You suck at TDD #4 – External dependencies

January 26, 2016 at 1:48 pm

When I started doing TDD, I thought it was pretty clear what to do with external dependencies. If your code writes to a file system – for example – you just write a file system layer (what would typically be called a façade, though I didn’t know the name of the pattern back then), and then you can mock at that layer, and write your tests.

This is a very common approach, and it mostly works in some scenarios, and because of that I see a lot of groups stick at that level. But it has a significant problem, and that problem is that it is lacking an important abstraction. This lack of abstraction usually shows up in two very specific ways:

  • The leakage of complexity from the dependency into the application code
  • The leakage of implementation-specific details into the application code

Teams usually don’t notice the downside of these, unless a very specific thing happens: they get asked to change the underlying technology. Their system was storing documents in the file system, and it now needs to store them in the cloud. They look at their code, and they realize that the whole structure of their application is coupled to the specific implementation. The team hems and haws, and then comes up with a 3 month estimate to do the conversion. This generally isn’t a big problem for the team because it is accepted pretty widely that changing an underlying technology is going to be a big deal and expensive. You will even find people who say that you can’t avoid it – that it is always expensive to make such a change.

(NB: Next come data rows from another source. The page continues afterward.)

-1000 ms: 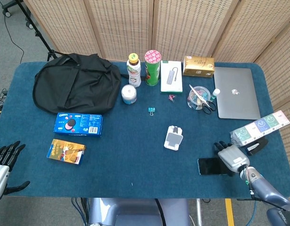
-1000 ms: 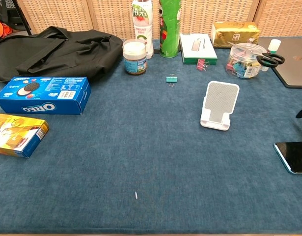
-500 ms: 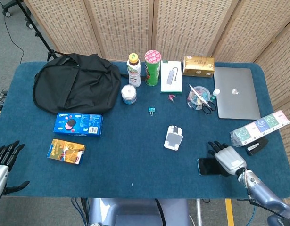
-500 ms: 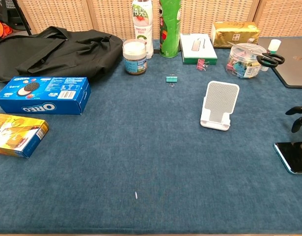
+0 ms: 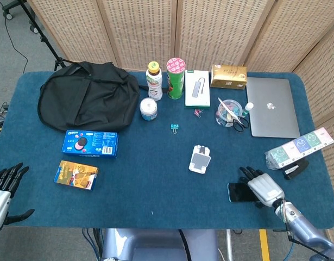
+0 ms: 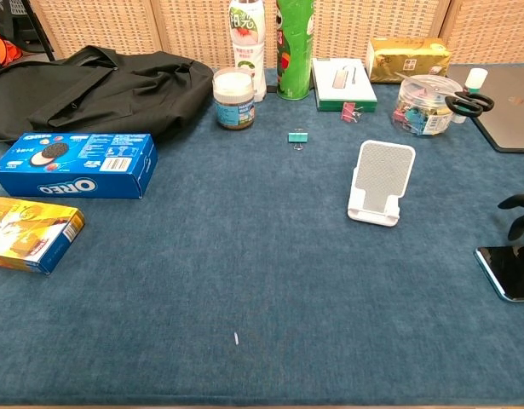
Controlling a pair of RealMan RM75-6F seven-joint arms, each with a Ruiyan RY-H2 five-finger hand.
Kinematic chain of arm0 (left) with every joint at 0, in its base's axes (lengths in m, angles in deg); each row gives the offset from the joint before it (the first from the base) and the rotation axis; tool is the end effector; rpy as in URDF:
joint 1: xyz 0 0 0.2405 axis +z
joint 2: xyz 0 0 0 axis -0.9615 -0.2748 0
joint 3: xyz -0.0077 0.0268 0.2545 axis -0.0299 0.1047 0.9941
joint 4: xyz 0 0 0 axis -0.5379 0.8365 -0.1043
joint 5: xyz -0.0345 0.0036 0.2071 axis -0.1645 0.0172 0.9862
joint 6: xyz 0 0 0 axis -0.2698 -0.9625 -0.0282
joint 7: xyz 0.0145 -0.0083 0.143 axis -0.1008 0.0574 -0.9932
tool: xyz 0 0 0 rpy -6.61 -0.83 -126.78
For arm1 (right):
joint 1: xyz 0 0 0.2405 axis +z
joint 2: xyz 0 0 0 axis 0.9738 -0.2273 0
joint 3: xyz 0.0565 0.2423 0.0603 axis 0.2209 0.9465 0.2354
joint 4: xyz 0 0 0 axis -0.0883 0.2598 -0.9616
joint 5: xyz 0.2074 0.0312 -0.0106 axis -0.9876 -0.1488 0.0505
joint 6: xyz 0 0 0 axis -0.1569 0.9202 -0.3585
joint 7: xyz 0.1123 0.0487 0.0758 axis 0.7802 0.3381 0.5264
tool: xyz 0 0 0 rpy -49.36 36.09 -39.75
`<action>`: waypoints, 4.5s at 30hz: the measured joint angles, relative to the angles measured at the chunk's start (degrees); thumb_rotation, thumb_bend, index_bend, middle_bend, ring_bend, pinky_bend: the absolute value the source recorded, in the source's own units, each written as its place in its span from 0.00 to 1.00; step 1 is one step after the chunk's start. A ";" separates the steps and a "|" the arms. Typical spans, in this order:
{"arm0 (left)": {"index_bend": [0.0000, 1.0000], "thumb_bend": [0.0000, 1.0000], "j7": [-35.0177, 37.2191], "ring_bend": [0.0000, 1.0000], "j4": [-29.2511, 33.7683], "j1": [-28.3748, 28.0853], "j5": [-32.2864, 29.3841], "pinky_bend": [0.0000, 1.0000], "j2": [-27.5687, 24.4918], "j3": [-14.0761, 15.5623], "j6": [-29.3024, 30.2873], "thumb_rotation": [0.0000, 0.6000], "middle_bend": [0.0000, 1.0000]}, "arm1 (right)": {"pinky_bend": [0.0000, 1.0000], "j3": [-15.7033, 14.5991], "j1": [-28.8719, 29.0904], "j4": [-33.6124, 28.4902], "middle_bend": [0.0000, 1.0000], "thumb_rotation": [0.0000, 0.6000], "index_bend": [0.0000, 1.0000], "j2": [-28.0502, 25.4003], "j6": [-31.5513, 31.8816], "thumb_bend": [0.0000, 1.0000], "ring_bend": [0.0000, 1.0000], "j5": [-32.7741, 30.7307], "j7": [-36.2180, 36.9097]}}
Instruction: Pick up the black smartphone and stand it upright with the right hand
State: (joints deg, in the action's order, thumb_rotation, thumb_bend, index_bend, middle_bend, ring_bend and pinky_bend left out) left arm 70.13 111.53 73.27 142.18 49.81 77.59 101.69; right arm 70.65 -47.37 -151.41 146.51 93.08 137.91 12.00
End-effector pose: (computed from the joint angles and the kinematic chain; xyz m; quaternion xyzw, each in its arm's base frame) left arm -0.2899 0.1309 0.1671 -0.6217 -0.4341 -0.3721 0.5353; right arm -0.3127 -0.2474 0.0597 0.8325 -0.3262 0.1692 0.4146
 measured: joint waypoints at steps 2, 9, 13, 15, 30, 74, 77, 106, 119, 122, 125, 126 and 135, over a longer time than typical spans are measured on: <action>0.00 0.00 0.10 0.00 -0.02 0.05 0.04 0.00 0.00 0.00 0.12 1.00 0.00 | 0.19 0.06 -0.50 1.59 0.08 1.00 0.19 0.98 0.67 0.00 0.05 0.90 1.01; 0.00 0.00 -0.05 0.00 0.00 -0.02 -0.08 0.00 0.02 -0.03 -0.07 1.00 0.00 | 0.25 0.51 -2.67 9.69 0.29 1.00 0.31 5.72 5.33 0.02 0.26 5.19 4.94; 0.00 0.00 0.01 0.00 0.04 -0.01 -0.15 0.00 0.01 -0.05 -0.05 1.00 0.00 | 0.42 0.77 -3.63 13.81 0.45 1.00 0.45 7.77 9.53 0.13 0.41 8.31 7.75; 0.00 0.00 0.00 0.00 0.03 -0.03 -0.06 0.00 0.00 0.00 -0.10 1.00 0.00 | 0.45 0.84 -4.10 16.10 0.48 1.00 0.48 8.78 12.05 0.17 0.43 10.20 9.71; 0.00 0.00 0.88 0.00 -0.02 0.12 0.32 0.00 -0.27 0.07 0.39 1.00 0.00 | 0.45 2.98 -4.02 14.35 0.49 1.00 0.48 6.56 20.67 0.21 0.44 16.60 10.02; 0.00 0.00 7.00 0.00 -1.25 0.15 3.33 0.00 -2.44 1.47 1.35 1.00 0.00 | 0.45 16.41 11.00 -0.23 0.49 1.00 0.48 5.69 1.11 0.21 0.44 31.20 -62.98; 0.00 0.00 7.04 0.00 -1.24 0.15 3.32 0.00 -2.47 1.48 1.37 1.00 0.00 | 0.45 16.13 10.77 -0.27 0.49 1.00 0.48 6.01 -0.05 0.21 0.44 30.95 -64.92; 0.00 0.00 7.77 0.00 -1.19 0.08 3.16 0.00 -2.87 1.52 1.34 1.00 0.00 | 0.45 14.66 9.74 2.41 0.37 1.00 0.48 10.56 -3.30 0.20 0.35 29.48 -70.91; 0.00 0.00 7.85 0.00 -1.15 0.07 3.25 0.00 -2.98 1.62 1.27 1.00 0.00 | 0.26 15.52 7.34 1.65 0.12 1.00 0.27 11.73 -0.92 0.16 0.08 27.82 -74.93; 0.00 0.00 7.83 0.00 -1.12 0.08 3.26 0.00 -2.98 1.65 1.24 1.00 0.00 | 0.22 15.55 6.63 1.53 0.07 1.00 0.20 12.00 -0.43 0.16 0.03 27.39 -75.88; 0.00 0.00 7.80 0.00 -1.06 0.03 3.25 0.00 -3.02 1.68 1.10 1.00 0.00 | 0.20 15.61 6.21 1.30 0.04 1.00 0.15 12.19 -0.23 0.16 0.00 26.84 -76.28; 0.00 0.00 7.81 0.00 -1.04 0.01 3.23 0.00 -3.05 1.70 1.03 1.00 0.00 | 0.19 15.70 6.06 1.18 0.03 1.00 0.14 12.24 -0.22 0.16 0.00 26.53 -76.50; 0.00 0.00 8.18 0.00 -1.02 -0.01 3.17 0.00 -3.22 1.69 1.07 1.00 0.00 | 0.15 16.04 4.86 -0.47 0.00 1.00 0.09 12.32 0.90 0.16 0.00 25.41 -78.05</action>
State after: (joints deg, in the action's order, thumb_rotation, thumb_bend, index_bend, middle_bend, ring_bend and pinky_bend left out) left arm 78.31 110.51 73.26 145.34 46.59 79.28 102.76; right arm 86.69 -42.52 -151.89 158.83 93.97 163.32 -66.05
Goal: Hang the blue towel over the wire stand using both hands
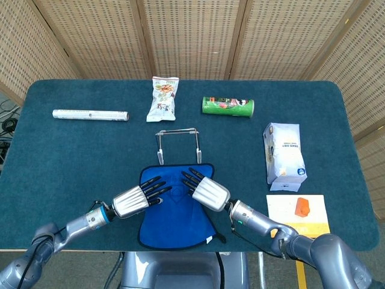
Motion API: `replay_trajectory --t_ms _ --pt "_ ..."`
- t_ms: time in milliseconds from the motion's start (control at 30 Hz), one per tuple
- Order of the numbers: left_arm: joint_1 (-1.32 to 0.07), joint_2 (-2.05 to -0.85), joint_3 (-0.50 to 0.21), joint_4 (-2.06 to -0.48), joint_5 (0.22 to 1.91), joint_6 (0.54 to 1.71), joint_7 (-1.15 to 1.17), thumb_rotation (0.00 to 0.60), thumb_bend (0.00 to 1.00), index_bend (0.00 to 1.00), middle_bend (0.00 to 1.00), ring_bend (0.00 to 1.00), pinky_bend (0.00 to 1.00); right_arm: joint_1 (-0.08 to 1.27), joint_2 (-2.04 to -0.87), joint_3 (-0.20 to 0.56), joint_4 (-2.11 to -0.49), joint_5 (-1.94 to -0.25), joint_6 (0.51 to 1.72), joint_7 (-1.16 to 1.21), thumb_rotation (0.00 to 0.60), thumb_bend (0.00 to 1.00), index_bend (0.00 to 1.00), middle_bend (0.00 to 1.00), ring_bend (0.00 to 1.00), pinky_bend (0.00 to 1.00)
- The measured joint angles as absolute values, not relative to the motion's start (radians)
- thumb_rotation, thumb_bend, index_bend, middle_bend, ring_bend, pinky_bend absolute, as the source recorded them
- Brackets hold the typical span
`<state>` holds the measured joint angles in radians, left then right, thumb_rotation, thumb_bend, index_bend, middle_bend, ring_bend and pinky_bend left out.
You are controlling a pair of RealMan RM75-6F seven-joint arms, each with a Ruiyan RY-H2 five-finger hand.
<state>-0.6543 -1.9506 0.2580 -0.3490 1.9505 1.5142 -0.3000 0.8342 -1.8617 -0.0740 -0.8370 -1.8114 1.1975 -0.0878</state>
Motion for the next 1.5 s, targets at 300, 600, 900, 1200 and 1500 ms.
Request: replay_trajectory --t_ms 300,600,900,1200,1500 --pt "-0.644 -1.957 0.257 -0.348 1.931 1.535 -0.331 0.600 0.49 0.68 0.00 0.00 0.00 0.826 -1.860 -0.073 -0.842 -1.805 1.202 -0.077 0.600 0.52 0.61 0.21 0.05 0.11" --pt "-0.635 -1.952 0.225 -0.364 1.892 1.581 -0.360 0.600 0.49 0.69 0.00 0.00 0.00 0.811 -1.831 -0.052 -0.906 -1.785 1.232 -0.066 0.600 0.52 0.62 0.21 0.05 0.11" --pt "-0.651 -1.915 0.153 -0.467 1.837 1.656 -0.386 0.600 0.49 0.69 0.00 0.00 0.00 0.791 -1.744 0.008 -1.109 -1.735 1.256 -0.100 0.600 0.52 0.62 0.21 0.05 0.11" --pt "-0.685 -1.825 0.090 -0.645 1.804 1.682 -0.358 0.600 0.49 0.70 0.00 0.00 0.00 0.779 -1.645 0.086 -1.339 -1.669 1.257 -0.174 0.600 0.52 0.62 0.21 0.05 0.11" --pt "-0.734 -1.679 0.007 -0.947 1.754 1.626 -0.274 0.600 0.49 0.70 0.00 0.00 0.00 0.787 -1.581 0.231 -1.533 -1.504 1.212 -0.254 0.600 0.52 0.62 0.21 0.05 0.11"
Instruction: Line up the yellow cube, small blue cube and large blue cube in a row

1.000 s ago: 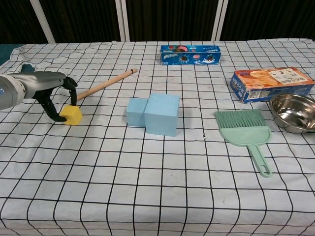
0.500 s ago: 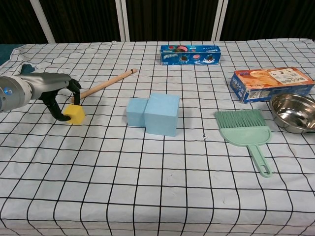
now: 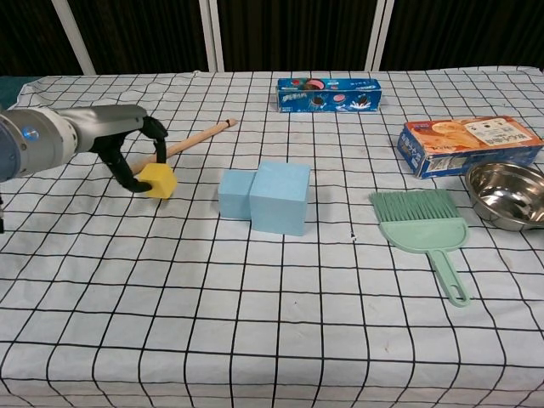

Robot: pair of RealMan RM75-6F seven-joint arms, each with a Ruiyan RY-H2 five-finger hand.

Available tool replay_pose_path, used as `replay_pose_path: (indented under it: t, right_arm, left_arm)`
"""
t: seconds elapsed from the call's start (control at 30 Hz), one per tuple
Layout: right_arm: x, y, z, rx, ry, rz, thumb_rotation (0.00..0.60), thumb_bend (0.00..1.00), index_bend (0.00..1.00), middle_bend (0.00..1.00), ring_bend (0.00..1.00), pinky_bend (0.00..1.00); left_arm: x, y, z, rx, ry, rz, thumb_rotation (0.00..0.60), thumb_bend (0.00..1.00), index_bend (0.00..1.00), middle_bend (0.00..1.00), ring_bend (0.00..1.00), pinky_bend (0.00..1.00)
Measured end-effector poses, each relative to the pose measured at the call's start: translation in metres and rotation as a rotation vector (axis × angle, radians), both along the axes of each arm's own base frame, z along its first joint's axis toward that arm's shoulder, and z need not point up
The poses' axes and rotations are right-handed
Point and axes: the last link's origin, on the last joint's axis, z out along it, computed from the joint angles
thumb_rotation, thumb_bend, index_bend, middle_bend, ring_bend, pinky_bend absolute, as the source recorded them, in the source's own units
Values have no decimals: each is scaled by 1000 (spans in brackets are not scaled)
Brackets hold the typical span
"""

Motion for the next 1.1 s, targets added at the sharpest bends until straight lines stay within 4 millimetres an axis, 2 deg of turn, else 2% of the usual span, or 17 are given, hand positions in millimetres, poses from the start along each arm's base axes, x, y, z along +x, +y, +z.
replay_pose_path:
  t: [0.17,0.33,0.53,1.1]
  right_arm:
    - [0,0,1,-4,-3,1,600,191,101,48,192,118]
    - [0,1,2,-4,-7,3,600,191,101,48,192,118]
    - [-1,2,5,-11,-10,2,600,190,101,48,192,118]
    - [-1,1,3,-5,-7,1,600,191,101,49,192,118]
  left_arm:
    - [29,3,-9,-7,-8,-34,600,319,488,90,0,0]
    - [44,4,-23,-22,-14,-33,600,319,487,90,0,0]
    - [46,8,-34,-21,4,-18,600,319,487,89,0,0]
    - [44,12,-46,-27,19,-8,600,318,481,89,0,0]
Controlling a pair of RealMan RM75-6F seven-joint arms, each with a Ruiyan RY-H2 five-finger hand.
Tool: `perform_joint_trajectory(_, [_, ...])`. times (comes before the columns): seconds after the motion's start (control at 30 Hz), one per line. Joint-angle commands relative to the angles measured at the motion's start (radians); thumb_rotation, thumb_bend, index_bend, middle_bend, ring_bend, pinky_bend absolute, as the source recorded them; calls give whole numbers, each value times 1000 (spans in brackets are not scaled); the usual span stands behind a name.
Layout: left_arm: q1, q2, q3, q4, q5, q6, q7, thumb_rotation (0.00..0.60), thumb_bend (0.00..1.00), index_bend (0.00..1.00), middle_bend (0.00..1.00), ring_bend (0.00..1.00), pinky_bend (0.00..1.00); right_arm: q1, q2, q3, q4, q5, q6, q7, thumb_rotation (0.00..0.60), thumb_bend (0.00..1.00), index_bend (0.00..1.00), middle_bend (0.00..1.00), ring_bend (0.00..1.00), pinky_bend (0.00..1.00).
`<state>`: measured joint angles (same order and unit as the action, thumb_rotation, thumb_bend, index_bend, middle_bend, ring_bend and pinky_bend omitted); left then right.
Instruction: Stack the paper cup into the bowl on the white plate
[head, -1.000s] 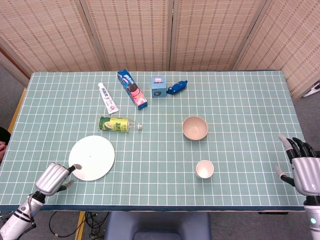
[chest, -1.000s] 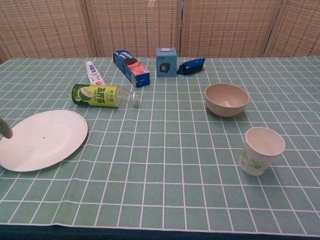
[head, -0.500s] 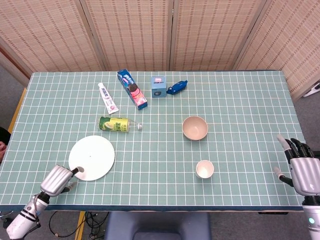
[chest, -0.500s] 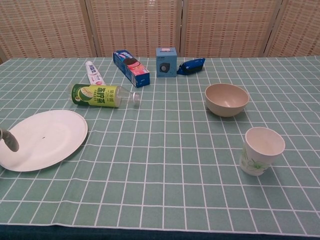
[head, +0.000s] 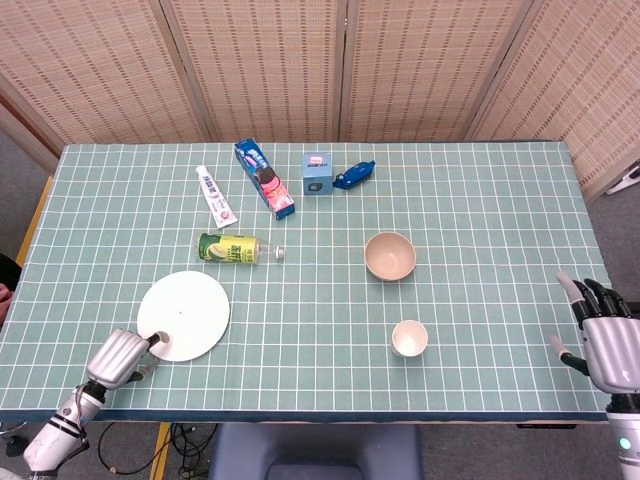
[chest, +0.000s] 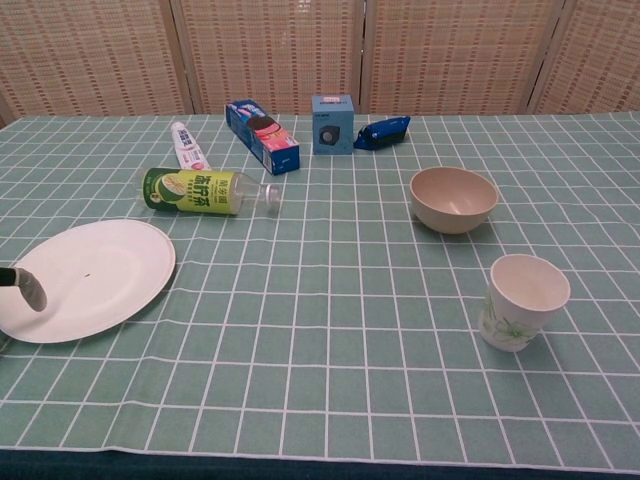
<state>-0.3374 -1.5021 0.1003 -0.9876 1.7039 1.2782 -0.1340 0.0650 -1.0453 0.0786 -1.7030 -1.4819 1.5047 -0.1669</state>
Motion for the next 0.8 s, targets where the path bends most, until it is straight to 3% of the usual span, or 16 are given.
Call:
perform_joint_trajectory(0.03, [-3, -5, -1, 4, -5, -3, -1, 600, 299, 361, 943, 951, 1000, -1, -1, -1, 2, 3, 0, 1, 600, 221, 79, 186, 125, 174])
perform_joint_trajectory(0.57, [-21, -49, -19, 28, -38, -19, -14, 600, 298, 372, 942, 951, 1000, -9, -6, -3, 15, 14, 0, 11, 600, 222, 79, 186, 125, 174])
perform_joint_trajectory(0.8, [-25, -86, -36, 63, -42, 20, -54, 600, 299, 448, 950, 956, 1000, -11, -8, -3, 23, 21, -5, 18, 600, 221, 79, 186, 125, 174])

If the team never ends up with this requirement, they typically won’t see the coupling nor will the see the downside of the leakage. In my earlier posts I talked about not being sensitive to certain problems, and this is a great example of that. Their lives will be much harder, but they won’t really notice.

Enter the hexagon

A long time ago in internet time, Alistair Cockburn came up with a different approach that avoids these problems, which he called the Hexagonal Architecture. The basic idea is that you segment your application into two different kinds of code – there is the application code, and then there is the code that deals with the external dependencies.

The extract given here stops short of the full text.